FINAL causes an exception to be raised if the rows that are modified are altered by any
In addition to the above semantics, there are additional restrictions on how the update statement can be utilized, largely a result of avoiding problems due to the order of evaluation. One such restriction is that only one “data change delta table” can be specified in a single request.
The ability to specify a “data change delta table” is an important extension to standard SQL, and has been available in IBM’s DB2 product since the DB2 8.1.4 release. In March 2008, this feature was adopted as an enhancement to ANSI/ISO standard SQL, and should appear as part of the forthcoming SQL:2011 standard.
One shortcoming of the syntax supported by both DB2 and the forthcoming SQL standard is that one cannot directly refer to both the original and modified versions of the same row, in the same way one can do in a row-level trigger by using the
REFERENCING [ OLD | NEW ] AS … syntax. Instead, one has to construct two common table expressions (using two
WITH clauses), one to construct a derived table containing the “after” version with the update DML statement, and the other to return the table’s existing values. The query must then join these two quantifiers together to get the old and new versions of the same row. Jan-Eike Michels of IBM’s Santa Teresa laboratory was kind enough to provide an example, which I’ve modified slightly:
WITH temp1 (T1PK, T1C1 ) AS (SELECT PK, C1 FROM T), temp2 ( T2PK, T2C2 ) AS (SELECT PK, C1 FROM NEW TABLE (UPDATE T SET C1 = C1 + 2)) SELECT T2PK AS keyvalue, T1C1 AS old, T2C1 AS new, T2C1 - T1C1 AS delta FROM temp1 JOIN temp2 ON (temp1.T1PK = temp2.T2PK )
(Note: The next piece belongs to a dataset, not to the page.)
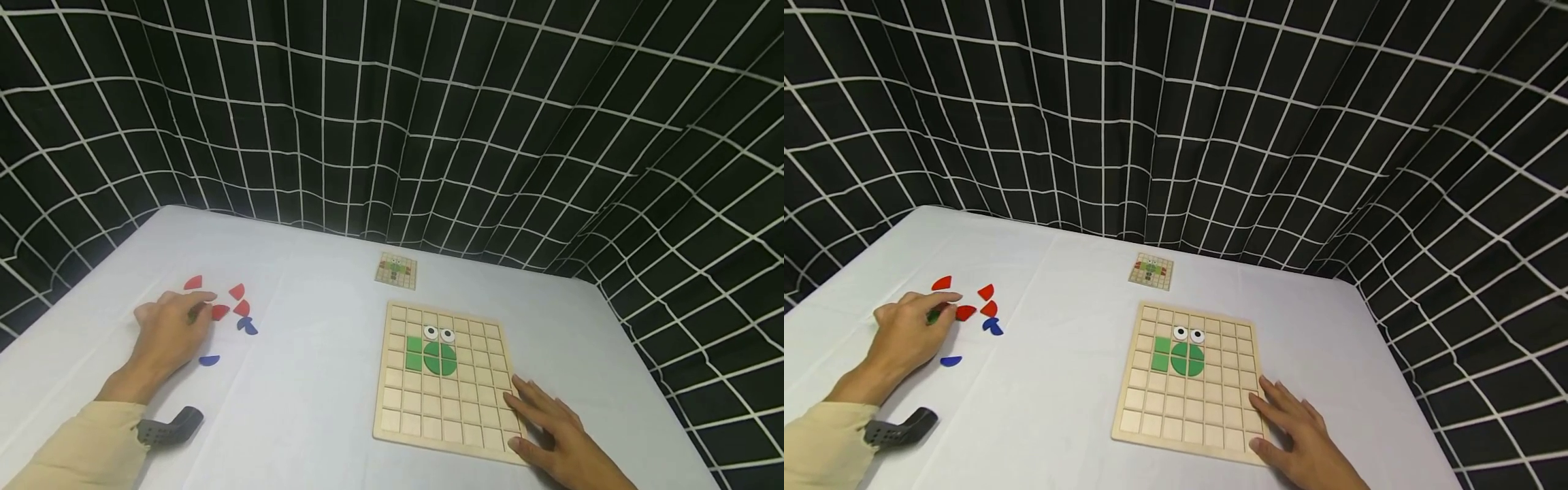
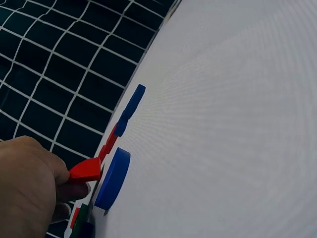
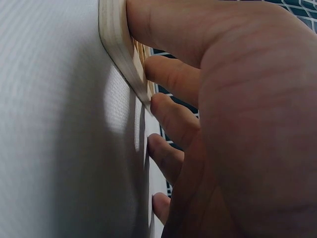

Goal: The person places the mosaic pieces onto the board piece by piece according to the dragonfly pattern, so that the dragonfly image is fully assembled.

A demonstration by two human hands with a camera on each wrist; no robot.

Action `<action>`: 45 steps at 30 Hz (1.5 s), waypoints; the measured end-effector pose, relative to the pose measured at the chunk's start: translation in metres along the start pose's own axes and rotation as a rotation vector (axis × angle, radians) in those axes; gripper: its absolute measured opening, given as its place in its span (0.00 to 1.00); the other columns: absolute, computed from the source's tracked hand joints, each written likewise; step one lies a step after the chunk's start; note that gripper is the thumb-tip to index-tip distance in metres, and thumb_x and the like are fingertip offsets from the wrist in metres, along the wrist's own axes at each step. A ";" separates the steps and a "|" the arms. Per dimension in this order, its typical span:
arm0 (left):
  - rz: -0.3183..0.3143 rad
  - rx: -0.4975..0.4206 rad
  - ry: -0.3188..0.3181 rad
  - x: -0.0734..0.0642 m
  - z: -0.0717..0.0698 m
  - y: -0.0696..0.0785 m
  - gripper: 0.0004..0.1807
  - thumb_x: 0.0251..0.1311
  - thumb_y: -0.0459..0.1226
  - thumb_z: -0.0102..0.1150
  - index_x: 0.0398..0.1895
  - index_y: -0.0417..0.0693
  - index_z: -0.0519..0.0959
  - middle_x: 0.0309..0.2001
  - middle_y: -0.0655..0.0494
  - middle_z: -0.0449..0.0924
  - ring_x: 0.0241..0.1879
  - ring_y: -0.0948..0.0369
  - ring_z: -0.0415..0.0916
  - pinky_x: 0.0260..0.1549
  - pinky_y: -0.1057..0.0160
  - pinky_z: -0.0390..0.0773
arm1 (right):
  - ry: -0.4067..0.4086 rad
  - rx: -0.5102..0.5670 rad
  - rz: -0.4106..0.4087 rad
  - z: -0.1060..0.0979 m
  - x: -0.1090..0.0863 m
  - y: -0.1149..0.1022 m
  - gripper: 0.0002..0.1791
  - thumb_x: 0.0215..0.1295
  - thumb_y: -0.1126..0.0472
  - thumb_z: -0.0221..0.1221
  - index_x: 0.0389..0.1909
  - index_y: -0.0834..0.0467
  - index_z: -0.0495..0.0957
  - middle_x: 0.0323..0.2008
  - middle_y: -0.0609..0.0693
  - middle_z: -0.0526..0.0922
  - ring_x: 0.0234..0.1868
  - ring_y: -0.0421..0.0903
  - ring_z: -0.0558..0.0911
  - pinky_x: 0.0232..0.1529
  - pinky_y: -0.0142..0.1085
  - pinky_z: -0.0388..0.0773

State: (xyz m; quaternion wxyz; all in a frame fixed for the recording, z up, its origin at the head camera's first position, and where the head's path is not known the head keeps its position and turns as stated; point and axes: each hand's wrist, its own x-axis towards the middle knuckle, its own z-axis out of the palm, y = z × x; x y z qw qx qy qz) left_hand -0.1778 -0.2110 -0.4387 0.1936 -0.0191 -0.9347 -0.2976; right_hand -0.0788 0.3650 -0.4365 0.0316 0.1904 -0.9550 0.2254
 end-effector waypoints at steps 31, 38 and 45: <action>0.014 0.004 -0.155 0.003 0.004 -0.003 0.24 0.58 0.29 0.67 0.59 0.33 0.77 0.53 0.31 0.78 0.60 0.31 0.64 0.53 0.29 0.54 | 0.010 -0.015 -0.034 -0.003 -0.002 -0.002 0.33 0.59 0.53 0.70 0.66 0.55 0.76 0.72 0.54 0.66 0.74 0.25 0.45 0.69 0.28 0.35; 0.095 -0.095 -0.041 0.005 -0.001 0.010 0.22 0.57 0.27 0.69 0.56 0.34 0.79 0.45 0.36 0.83 0.45 0.40 0.79 0.50 0.51 0.79 | 0.015 0.018 -0.031 -0.004 -0.003 0.001 0.33 0.59 0.54 0.70 0.66 0.55 0.76 0.73 0.52 0.65 0.74 0.26 0.45 0.73 0.46 0.39; 0.236 -0.139 0.089 0.009 -0.002 0.027 0.19 0.52 0.26 0.72 0.49 0.41 0.85 0.39 0.48 0.87 0.38 0.51 0.82 0.38 0.77 0.70 | 0.007 0.035 -0.022 -0.002 -0.002 0.001 0.33 0.59 0.54 0.70 0.66 0.54 0.76 0.74 0.50 0.64 0.74 0.26 0.44 0.72 0.54 0.41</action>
At the moment, SQL Anywhere does not support “data change delta tables” – at least, not yet (note: As mentioned in the introduction, this feature was added to SQL Anywhere version 12). My thanks to Jan-Eike for his example and for answering some technical questions surrounding this SQL extension, and to Krishna for bringing it forward to the INCITS DM32.2 SQL standards committee.